O senador, pré-candidato do PL à Presidência, participou de audiência pública do Escritório do Representante de Comércio dos Estados Unidos, órgão responsável pela investigação que embasou a sobretaxa. A viagem foi classificada como “contraproducente” por interlocutores do setor ouvidos em meio à crise comercial.
Representantes do agro avaliam que a iniciativa misturou política com uma negociação essencialmente comercial. Para esse grupo, a possibilidade de mudar a decisão americana era pequena, já que os Estados Unidos tendiam a definir a medida a partir de seus próprios interesses econômicos.

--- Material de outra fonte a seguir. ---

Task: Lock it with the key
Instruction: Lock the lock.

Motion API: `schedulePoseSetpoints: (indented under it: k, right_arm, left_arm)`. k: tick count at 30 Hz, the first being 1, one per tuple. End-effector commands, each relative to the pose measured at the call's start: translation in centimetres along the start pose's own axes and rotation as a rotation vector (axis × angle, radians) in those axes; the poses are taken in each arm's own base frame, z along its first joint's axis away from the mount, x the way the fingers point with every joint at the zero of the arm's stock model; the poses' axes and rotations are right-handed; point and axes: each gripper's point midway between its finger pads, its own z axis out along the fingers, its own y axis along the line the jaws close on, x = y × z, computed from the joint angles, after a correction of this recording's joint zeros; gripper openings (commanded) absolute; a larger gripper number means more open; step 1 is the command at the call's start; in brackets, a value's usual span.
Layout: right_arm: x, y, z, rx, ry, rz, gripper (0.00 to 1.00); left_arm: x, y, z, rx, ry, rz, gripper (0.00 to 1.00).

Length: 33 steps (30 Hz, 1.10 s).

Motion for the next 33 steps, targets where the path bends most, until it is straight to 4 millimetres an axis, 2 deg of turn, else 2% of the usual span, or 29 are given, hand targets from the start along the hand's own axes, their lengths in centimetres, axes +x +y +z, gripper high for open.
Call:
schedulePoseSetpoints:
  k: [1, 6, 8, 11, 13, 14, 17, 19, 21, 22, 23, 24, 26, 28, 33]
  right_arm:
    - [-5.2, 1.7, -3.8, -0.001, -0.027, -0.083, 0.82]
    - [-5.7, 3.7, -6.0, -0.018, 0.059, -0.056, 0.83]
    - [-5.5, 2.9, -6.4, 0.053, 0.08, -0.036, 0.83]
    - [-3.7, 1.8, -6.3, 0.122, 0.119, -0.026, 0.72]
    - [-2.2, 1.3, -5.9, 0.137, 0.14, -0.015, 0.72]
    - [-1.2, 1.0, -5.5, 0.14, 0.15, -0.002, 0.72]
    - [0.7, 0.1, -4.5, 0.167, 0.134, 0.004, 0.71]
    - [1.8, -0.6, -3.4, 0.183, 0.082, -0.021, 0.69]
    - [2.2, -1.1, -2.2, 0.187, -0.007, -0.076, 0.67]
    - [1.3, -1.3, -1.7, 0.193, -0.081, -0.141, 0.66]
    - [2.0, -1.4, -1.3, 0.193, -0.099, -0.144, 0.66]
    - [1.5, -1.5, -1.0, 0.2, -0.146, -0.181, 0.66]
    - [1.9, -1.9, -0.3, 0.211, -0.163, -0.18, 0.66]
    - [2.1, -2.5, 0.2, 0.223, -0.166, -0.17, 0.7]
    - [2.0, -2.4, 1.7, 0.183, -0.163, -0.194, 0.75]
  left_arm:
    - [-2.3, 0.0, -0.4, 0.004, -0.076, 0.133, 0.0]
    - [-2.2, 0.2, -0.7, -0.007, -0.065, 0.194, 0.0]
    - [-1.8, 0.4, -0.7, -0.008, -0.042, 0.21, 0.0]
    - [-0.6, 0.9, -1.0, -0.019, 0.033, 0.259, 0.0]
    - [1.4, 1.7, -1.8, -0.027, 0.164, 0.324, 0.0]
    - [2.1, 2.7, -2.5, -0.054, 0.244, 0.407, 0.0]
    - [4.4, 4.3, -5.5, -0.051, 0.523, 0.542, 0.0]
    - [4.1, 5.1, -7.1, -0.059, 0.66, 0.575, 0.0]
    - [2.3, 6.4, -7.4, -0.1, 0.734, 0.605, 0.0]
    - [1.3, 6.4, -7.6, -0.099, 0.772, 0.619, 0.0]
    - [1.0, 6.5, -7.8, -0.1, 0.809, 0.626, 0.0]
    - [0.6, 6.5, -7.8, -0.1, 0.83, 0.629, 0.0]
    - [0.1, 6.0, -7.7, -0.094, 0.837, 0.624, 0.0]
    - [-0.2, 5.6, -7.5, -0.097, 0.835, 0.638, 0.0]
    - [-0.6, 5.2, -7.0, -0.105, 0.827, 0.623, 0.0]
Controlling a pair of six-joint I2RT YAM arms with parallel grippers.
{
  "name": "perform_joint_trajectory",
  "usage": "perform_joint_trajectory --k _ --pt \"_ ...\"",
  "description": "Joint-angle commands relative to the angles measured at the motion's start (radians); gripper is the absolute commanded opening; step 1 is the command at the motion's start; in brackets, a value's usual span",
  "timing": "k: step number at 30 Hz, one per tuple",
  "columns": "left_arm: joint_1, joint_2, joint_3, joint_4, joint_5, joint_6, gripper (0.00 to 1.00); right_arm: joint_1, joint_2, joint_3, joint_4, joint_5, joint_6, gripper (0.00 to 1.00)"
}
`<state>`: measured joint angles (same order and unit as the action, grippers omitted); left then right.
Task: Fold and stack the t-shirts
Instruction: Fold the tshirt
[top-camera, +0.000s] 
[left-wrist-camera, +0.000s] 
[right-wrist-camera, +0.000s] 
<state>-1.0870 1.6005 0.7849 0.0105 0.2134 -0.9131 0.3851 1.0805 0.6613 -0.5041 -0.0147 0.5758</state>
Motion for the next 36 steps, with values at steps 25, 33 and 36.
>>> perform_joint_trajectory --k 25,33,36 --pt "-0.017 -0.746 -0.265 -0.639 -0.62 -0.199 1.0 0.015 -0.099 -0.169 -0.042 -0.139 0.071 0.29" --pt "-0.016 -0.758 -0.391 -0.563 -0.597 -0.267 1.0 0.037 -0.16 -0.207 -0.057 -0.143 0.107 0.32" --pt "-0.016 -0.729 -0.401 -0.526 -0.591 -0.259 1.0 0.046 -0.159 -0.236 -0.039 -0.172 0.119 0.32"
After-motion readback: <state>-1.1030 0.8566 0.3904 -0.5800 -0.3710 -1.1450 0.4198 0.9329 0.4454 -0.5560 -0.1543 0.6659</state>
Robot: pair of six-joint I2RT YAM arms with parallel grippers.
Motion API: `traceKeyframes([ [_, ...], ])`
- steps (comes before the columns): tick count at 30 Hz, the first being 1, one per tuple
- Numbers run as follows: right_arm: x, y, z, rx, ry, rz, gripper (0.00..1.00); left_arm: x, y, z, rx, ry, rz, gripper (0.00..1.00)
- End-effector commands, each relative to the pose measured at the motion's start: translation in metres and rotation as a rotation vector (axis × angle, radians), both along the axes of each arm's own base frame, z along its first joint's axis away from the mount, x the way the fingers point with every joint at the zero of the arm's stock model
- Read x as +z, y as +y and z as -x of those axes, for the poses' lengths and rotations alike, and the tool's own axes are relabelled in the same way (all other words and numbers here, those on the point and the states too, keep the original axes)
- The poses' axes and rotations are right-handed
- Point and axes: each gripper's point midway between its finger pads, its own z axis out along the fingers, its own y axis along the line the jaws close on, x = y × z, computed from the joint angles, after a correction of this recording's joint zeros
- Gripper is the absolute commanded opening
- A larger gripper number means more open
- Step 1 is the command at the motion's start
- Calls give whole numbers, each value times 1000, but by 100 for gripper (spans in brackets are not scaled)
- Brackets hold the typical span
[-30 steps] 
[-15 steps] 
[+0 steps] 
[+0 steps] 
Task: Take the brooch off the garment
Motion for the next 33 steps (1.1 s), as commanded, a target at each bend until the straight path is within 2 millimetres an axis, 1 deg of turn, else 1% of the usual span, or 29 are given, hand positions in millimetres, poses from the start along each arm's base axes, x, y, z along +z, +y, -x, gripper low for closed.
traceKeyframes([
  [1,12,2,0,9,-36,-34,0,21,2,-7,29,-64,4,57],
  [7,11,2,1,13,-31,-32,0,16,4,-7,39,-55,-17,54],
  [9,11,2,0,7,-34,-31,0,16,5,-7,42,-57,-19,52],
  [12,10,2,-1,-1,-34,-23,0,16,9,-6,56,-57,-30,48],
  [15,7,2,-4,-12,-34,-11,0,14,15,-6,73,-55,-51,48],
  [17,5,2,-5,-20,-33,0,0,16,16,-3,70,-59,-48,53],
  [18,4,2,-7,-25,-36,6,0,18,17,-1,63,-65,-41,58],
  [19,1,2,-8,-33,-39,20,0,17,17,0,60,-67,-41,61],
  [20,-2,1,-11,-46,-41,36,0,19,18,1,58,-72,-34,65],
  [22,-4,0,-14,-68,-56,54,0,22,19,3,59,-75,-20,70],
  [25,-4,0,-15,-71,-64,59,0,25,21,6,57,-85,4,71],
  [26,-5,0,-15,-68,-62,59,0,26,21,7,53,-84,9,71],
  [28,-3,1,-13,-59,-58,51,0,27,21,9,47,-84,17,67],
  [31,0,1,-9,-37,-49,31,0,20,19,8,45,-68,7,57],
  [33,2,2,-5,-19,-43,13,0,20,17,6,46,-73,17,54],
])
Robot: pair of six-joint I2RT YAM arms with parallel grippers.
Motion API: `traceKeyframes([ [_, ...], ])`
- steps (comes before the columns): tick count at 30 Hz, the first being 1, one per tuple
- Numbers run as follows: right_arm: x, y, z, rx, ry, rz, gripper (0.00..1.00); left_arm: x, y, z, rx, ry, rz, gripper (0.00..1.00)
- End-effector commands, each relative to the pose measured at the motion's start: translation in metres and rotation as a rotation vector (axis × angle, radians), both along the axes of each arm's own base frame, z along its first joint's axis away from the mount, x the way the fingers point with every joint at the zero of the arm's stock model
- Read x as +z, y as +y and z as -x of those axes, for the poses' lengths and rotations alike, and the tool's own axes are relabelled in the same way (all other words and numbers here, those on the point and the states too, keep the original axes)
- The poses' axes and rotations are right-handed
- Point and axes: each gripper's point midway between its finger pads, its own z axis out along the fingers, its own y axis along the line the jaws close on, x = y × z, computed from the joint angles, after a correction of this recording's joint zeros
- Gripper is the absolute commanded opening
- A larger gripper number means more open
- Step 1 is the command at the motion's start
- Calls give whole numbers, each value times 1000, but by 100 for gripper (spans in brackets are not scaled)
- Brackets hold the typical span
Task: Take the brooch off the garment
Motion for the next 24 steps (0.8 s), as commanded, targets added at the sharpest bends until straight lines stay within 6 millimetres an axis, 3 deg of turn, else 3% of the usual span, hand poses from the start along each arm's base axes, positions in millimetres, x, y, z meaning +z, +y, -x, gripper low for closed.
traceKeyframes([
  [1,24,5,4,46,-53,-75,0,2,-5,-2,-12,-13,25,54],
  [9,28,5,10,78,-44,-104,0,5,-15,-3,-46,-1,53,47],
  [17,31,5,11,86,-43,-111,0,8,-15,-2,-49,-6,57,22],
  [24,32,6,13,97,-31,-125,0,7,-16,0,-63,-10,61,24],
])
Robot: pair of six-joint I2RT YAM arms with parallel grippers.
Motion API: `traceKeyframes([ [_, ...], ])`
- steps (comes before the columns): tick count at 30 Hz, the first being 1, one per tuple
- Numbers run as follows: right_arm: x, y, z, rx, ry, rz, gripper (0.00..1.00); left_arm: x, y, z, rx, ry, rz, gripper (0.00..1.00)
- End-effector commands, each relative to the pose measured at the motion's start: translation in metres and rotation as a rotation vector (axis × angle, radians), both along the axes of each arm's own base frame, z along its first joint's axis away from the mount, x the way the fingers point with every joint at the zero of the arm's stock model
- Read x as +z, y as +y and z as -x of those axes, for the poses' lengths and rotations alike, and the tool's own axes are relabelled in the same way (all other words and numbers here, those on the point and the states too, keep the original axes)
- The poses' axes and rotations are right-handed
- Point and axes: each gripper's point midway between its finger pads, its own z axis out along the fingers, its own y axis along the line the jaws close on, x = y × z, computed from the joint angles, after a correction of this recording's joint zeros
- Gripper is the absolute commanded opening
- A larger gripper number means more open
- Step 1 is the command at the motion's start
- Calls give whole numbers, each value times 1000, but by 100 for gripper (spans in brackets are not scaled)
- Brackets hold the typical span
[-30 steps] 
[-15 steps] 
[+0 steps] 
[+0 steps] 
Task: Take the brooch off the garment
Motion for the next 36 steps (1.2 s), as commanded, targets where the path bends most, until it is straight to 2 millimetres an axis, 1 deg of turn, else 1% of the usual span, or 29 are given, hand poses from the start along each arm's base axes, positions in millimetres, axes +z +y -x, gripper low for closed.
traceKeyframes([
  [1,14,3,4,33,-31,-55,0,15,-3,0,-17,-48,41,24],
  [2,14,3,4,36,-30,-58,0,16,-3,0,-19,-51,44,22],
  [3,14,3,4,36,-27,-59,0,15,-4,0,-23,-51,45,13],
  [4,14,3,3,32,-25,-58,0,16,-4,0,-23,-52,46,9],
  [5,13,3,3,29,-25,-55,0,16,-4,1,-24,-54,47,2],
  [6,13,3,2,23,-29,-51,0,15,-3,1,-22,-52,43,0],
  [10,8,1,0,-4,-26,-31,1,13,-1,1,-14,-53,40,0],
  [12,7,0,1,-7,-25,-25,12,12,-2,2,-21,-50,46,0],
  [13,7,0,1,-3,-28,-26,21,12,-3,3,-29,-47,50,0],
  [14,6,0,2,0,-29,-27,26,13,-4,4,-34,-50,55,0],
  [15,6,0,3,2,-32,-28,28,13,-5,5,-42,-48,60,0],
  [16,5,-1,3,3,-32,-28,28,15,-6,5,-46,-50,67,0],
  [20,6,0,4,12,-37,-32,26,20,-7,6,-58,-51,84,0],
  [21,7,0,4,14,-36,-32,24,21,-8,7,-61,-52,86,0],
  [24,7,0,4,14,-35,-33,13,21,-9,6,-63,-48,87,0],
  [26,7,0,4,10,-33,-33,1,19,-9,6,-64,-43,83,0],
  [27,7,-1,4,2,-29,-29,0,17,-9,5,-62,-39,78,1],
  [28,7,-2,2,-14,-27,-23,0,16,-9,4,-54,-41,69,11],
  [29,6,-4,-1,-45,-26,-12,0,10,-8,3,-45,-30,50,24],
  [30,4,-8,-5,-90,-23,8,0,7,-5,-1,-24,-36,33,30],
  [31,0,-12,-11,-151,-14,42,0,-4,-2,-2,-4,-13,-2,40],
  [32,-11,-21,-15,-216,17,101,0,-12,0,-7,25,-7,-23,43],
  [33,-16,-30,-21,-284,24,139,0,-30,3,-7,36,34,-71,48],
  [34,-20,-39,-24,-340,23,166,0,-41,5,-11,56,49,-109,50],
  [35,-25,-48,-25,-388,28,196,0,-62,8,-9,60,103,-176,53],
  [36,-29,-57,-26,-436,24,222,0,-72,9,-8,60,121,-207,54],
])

O incômodo também atinge a relação de Flávio com um dos segmentos historicamente alinhados ao bolsonarismo. A percepção entre empresários do setor é que o senador perdeu espaço ao não assumir a dianteira de uma pauta cara ao eleitorado ruralista.

As críticas não se limitam à viagem aos Estados Unidos. Lideranças do agronegócio afirmam que Flávio Bolsonaro pouco atuou em pautas consideradas prioritárias para o campo, especialmente a renegociação das dívidas rurais, tema que mobiliza produtores e parlamentares da Frente Parlamentar da Agropecuária.
As exceções ao tarifaço reduziram o impacto imediato sobre parte do setor e ampliaram a cobrança por uma atuação mais pragmática. Para integrantes do agro, o senador poderia ter usado a crise para defender demandas econômicas concretas em vez de transformar a discussão em confronto político.
O governo de Donald Trump impôs tarifa de 25% sobre produtos importados, mas deixou fora da sobretaxa itens relevantes para o agronegócio brasileiro. Carne bovina, pescados, café e alguns segmentos da madeira ficaram entre os produtos excluídos da medida.
Parte das lideranças do setor interpreta as isenções como uma decisão ligada também aos interesses internos dos Estados Unidos. A avaliação é que a Casa Branca evitou encarecer produtos com impacto direto sobre consumidores americanos, como café e carne.